Brief — Go through the entries below and retype them exactly, omitting each picture.

==== Records supplied

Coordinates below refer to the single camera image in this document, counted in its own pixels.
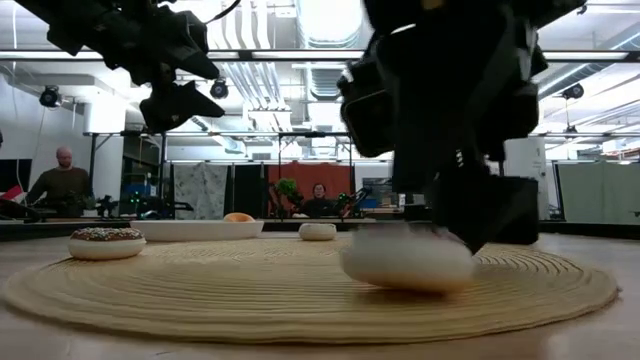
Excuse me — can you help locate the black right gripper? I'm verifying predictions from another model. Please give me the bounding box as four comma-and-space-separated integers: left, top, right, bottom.
367, 0, 549, 255

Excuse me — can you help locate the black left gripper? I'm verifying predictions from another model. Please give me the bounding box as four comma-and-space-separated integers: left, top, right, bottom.
107, 9, 226, 126

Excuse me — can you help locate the small chocolate sprinkled donut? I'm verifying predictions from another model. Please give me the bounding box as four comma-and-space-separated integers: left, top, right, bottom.
68, 227, 148, 262
339, 224, 477, 295

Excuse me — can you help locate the small cream plain donut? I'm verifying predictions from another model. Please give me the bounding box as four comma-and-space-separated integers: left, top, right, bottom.
298, 222, 338, 243

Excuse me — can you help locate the black ceiling spotlight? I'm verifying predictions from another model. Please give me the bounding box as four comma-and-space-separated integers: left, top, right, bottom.
561, 82, 586, 101
38, 84, 63, 109
209, 77, 230, 101

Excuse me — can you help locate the green plant in black pot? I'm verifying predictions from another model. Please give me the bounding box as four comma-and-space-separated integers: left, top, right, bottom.
499, 175, 541, 246

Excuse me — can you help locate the white column with poster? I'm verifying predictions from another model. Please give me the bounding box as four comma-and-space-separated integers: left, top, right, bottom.
502, 136, 550, 222

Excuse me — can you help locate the grey patterned cloth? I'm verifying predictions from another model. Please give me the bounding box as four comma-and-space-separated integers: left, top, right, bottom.
172, 163, 229, 217

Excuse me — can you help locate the black tripod stand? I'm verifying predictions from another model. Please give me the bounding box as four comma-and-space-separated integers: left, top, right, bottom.
84, 131, 120, 219

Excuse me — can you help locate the green partition panel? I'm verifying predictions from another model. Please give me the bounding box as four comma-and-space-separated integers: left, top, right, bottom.
556, 161, 640, 226

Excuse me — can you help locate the small green background plant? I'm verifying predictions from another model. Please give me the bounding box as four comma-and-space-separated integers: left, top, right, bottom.
272, 178, 301, 219

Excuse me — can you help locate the orange curtain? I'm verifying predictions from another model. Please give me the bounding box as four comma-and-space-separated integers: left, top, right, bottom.
267, 162, 354, 218

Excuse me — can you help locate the white round plate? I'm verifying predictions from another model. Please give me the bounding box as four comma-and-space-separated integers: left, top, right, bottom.
129, 218, 266, 243

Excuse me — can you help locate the person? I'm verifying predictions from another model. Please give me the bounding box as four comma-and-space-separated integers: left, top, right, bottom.
299, 182, 342, 219
25, 145, 92, 207

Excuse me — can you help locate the round woven straw placemat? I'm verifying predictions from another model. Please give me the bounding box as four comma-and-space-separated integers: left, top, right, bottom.
2, 234, 621, 346

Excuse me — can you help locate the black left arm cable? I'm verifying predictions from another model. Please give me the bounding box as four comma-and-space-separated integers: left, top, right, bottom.
204, 0, 242, 25

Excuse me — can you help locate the black overhead frame bar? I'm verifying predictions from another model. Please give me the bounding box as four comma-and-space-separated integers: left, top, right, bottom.
0, 49, 640, 63

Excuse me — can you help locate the silver ventilation duct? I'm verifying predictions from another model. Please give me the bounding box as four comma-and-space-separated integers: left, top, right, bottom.
294, 0, 366, 156

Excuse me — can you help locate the black wall screen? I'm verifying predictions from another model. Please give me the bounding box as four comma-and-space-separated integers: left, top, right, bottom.
0, 158, 33, 194

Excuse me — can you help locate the black aluminium table frame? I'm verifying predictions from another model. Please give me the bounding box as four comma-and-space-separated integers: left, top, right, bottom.
0, 217, 640, 242

========

Solution for this task —
Coordinates below refer to the single camera image in this document, counted in its own pixels.
Excuse me — can you help locate the black right gripper? I'm verifying predictions from another model. Please give me the bounding box as four comma-and-space-separated integers: left, top, right, bottom.
367, 0, 549, 255

Excuse me — can you help locate the black left gripper? I'm verifying predictions from another model. Please give me the bounding box as four comma-and-space-separated integers: left, top, right, bottom.
107, 9, 226, 126

Excuse me — can you help locate the small chocolate sprinkled donut? I'm verifying predictions from another model. Please give me the bounding box as four comma-and-space-separated integers: left, top, right, bottom.
68, 227, 148, 262
339, 224, 477, 295

Excuse me — can you help locate the small cream plain donut? I'm verifying predictions from another model. Please give me the bounding box as four comma-and-space-separated integers: left, top, right, bottom.
298, 222, 338, 243

Excuse me — can you help locate the black ceiling spotlight? I'm verifying predictions from another model. Please give me the bounding box as four comma-and-space-separated integers: left, top, right, bottom.
561, 82, 586, 101
38, 84, 63, 109
209, 77, 230, 101

Excuse me — can you help locate the green plant in black pot? I'm verifying predictions from another model. Please give me the bounding box as four comma-and-space-separated integers: left, top, right, bottom.
499, 175, 541, 246

Excuse me — can you help locate the white column with poster? I'm verifying predictions from another model. Please give me the bounding box as four comma-and-space-separated integers: left, top, right, bottom.
502, 136, 550, 222

Excuse me — can you help locate the grey patterned cloth? I'm verifying predictions from another model. Please give me the bounding box as four comma-and-space-separated integers: left, top, right, bottom.
172, 163, 229, 217

Excuse me — can you help locate the black tripod stand? I'm verifying predictions from another model. Please give me the bounding box as four comma-and-space-separated integers: left, top, right, bottom.
84, 131, 120, 219

Excuse me — can you help locate the green partition panel? I'm verifying predictions from another model. Please give me the bounding box as four comma-and-space-separated integers: left, top, right, bottom.
556, 161, 640, 226

Excuse me — can you help locate the small green background plant? I'm verifying predictions from another model. Please give me the bounding box as four comma-and-space-separated integers: left, top, right, bottom.
272, 178, 301, 219

Excuse me — can you help locate the orange curtain? I'm verifying predictions from another model. Please give me the bounding box as four comma-and-space-separated integers: left, top, right, bottom.
267, 162, 354, 218

Excuse me — can you help locate the white round plate? I'm verifying predictions from another model. Please give me the bounding box as four comma-and-space-separated integers: left, top, right, bottom.
129, 218, 266, 243

Excuse me — can you help locate the person? I'm verifying predictions from another model. Please give me the bounding box as four comma-and-space-separated integers: left, top, right, bottom.
299, 182, 342, 219
25, 145, 92, 207

Excuse me — can you help locate the round woven straw placemat? I'm verifying predictions from another model. Please give me the bounding box as four comma-and-space-separated integers: left, top, right, bottom.
2, 234, 621, 346

Excuse me — can you help locate the black left arm cable? I'm verifying predictions from another model. Please give me the bounding box as four comma-and-space-separated integers: left, top, right, bottom.
204, 0, 242, 25

Excuse me — can you help locate the black overhead frame bar? I'm verifying predictions from another model. Please give me the bounding box as four comma-and-space-separated integers: left, top, right, bottom.
0, 49, 640, 63

Excuse me — can you help locate the silver ventilation duct? I'm verifying predictions from another model. Please give me the bounding box as four comma-and-space-separated integers: left, top, right, bottom.
294, 0, 366, 156

Excuse me — can you help locate the black wall screen? I'm verifying predictions from another model. Please give me the bounding box as four comma-and-space-separated integers: left, top, right, bottom.
0, 158, 33, 194

Excuse me — can you help locate the black aluminium table frame? I'm verifying predictions from another model. Please give me the bounding box as four comma-and-space-separated integers: left, top, right, bottom.
0, 217, 640, 242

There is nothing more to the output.